▸ **Problem to work on**
This exercise calls for the line with "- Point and", the line with "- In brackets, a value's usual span", and all lines between them in the material below, output exactly and with no other lines.

....................

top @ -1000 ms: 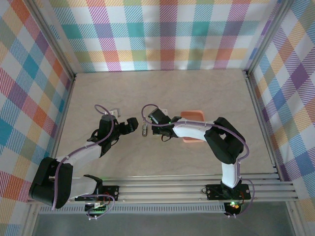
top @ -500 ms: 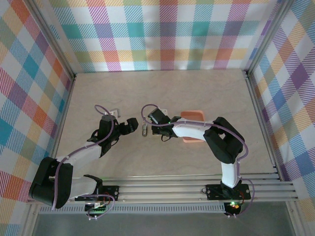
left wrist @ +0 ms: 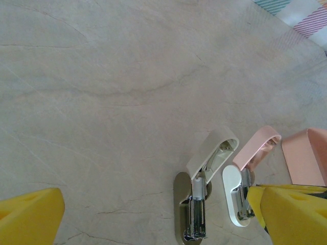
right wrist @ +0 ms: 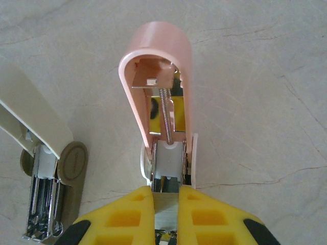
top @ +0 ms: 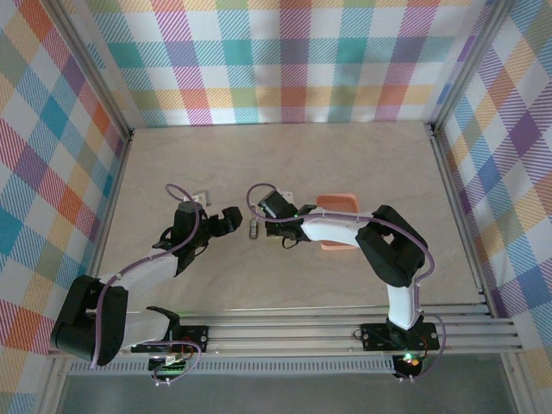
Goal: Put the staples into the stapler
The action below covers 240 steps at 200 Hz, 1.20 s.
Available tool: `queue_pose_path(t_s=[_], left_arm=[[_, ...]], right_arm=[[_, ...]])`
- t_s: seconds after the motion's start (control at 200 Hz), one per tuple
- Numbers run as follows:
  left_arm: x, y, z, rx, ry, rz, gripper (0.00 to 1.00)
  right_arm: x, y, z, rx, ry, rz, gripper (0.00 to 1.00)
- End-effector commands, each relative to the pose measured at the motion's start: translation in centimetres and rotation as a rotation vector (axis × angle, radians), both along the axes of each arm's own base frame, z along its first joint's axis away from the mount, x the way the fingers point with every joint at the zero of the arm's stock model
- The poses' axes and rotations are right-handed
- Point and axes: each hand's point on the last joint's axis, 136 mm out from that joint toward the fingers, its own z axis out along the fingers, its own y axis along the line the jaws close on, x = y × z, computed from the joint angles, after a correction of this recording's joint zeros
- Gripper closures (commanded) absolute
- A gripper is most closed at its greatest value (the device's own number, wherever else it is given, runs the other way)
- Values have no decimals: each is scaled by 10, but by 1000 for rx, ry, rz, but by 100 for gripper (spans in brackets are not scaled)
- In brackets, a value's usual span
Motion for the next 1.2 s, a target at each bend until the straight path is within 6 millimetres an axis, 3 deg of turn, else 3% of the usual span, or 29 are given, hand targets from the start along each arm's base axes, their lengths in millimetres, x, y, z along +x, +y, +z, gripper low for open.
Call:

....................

▸ **Response area**
- Point and axes: each hand's point on the last joint's axis, 136 mm out from that joint toward the fingers, its own z axis out along the fingers, its own y axis along the line the jaws close on, x = y × z, computed from the joint angles, after a correction of this recording's joint zeros
- Gripper closures (commanded) absolute
- A gripper is most closed at its greatest value (the device's own number, wherever else it is given, runs the other way)
- Values have no decimals: each is scaled by 10, but by 1000 for rx, ry, rz, but by 100 for gripper (spans in brackets are not scaled)
- In brackets, a value's usual span

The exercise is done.